**What to do:**
Restrict the output to the lines below starting at the one that contains "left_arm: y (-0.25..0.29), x" and ending at the one that contains "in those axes", and restate them word for word, both ends included.

*** Opening Given records ***

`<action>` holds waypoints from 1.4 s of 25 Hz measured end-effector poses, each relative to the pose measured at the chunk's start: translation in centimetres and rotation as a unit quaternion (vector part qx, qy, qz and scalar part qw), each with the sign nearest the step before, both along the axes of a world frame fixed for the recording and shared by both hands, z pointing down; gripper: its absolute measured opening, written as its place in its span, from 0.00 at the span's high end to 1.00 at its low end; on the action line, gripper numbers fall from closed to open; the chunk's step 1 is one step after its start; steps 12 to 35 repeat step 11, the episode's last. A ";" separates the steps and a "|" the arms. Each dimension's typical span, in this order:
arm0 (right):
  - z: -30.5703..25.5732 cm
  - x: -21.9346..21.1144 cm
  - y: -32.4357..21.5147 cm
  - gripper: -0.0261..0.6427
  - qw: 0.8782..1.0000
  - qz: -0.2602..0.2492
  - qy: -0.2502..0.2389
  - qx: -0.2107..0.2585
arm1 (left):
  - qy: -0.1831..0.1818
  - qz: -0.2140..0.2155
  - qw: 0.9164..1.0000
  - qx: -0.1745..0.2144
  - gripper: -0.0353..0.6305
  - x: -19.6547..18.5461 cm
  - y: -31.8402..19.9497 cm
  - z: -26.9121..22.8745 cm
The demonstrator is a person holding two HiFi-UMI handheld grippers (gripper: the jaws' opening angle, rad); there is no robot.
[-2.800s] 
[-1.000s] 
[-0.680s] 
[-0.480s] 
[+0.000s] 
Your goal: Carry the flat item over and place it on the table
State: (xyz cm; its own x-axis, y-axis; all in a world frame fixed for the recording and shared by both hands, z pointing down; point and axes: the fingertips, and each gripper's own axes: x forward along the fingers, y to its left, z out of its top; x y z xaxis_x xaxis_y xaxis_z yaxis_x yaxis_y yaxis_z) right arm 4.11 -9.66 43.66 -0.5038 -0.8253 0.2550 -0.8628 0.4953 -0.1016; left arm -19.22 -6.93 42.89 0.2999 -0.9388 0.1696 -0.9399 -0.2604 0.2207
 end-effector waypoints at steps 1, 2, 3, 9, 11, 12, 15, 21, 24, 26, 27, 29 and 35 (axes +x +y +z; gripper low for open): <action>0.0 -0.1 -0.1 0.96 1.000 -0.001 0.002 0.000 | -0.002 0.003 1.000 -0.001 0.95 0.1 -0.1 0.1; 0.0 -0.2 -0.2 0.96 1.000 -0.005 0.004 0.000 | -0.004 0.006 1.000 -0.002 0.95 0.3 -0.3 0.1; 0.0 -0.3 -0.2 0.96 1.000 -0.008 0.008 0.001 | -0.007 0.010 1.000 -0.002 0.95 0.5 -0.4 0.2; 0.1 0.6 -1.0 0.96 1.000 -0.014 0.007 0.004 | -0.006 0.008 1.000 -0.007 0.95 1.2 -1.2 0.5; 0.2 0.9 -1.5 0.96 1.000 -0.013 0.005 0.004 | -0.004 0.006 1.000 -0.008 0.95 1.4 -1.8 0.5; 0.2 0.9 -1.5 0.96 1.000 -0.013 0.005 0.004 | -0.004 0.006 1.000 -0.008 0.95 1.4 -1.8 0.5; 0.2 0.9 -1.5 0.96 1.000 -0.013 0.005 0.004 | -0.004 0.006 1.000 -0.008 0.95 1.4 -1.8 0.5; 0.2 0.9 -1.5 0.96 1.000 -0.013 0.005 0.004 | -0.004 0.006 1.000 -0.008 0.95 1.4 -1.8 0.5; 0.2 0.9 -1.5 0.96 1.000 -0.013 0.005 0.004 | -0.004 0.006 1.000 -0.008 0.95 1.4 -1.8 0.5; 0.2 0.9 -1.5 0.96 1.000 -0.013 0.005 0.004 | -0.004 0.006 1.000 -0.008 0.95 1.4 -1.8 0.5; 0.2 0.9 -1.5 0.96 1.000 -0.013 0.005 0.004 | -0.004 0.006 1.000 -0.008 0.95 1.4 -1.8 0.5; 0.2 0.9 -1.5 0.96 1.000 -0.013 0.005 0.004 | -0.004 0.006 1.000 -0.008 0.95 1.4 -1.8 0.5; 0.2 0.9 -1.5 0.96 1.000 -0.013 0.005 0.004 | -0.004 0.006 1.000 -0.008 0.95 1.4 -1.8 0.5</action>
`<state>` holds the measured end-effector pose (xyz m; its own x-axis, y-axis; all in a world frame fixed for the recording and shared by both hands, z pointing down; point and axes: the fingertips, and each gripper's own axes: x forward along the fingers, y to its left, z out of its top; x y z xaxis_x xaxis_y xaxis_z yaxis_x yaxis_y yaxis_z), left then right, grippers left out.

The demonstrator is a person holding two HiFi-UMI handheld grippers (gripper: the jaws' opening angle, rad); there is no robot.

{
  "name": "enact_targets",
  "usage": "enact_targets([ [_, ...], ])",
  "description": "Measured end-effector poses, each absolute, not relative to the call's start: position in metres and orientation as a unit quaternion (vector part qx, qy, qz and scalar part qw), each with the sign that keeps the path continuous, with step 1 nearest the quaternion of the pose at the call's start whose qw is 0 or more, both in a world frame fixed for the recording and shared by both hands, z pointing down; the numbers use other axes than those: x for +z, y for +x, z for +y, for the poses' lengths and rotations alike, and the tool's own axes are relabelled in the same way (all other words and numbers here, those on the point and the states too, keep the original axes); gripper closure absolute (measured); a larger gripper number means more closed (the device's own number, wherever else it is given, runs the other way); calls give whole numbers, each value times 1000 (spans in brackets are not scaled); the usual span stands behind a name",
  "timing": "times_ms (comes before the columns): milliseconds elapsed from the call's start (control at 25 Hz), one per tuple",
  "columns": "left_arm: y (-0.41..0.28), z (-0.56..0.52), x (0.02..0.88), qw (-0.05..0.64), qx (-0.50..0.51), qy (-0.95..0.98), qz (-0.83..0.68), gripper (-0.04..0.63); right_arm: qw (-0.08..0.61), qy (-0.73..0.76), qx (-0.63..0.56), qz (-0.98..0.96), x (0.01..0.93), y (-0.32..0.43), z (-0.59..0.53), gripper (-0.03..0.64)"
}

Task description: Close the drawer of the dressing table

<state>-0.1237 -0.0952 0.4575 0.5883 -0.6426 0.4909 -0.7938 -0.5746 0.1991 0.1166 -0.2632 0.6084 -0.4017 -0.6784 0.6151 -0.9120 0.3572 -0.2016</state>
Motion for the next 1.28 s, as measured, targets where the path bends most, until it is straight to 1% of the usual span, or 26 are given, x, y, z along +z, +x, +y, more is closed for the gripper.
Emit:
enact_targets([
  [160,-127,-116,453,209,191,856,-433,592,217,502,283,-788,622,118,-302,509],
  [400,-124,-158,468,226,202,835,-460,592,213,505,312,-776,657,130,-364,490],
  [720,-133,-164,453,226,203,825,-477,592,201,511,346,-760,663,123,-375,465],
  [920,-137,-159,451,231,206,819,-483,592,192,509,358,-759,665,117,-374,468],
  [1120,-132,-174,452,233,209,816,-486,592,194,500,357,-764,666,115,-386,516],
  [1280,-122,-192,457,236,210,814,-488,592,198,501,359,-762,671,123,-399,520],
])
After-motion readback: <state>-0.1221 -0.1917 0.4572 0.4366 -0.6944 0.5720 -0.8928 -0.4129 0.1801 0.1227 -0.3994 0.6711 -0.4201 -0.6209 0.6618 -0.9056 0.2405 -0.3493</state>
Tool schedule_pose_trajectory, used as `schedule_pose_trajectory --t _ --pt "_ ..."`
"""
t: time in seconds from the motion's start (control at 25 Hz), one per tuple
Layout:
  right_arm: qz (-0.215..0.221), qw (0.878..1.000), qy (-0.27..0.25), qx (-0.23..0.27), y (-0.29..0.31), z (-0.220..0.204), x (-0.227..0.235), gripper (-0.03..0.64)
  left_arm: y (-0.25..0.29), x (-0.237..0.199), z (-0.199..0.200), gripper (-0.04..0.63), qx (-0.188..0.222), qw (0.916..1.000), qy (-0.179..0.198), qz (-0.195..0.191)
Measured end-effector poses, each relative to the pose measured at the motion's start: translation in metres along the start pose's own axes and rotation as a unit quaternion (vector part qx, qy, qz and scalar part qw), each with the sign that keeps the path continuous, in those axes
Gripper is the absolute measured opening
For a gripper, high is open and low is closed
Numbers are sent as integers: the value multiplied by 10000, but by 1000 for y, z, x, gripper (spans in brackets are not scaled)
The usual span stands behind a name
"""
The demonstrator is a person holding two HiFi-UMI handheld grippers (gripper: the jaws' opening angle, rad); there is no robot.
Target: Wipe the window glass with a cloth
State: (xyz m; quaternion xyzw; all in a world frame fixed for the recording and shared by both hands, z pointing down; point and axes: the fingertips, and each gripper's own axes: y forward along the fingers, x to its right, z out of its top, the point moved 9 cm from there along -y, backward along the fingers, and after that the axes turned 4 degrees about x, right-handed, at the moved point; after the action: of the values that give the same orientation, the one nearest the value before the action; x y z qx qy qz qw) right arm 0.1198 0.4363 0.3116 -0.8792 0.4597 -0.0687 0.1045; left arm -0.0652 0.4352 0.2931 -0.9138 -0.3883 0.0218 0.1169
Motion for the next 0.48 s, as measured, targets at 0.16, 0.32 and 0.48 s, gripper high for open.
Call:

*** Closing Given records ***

**Exercise answer:**
  left_arm: y (-0.25..0.29), x (-0.237..0.199), z (-0.199..0.200), gripper (-0.04..0.63), qx (-0.188..0.222), qw (0.916..1.000), qy (-0.179..0.198), qz (-0.195..0.191)
Measured end-effector poses, each relative to the pose measured at the motion's start: translation in metres along the start pose's own axes and rotation as a unit quaternion (vector part qx, qy, qz and scalar part qw), each with the sign that keeps the path continuous, in those axes

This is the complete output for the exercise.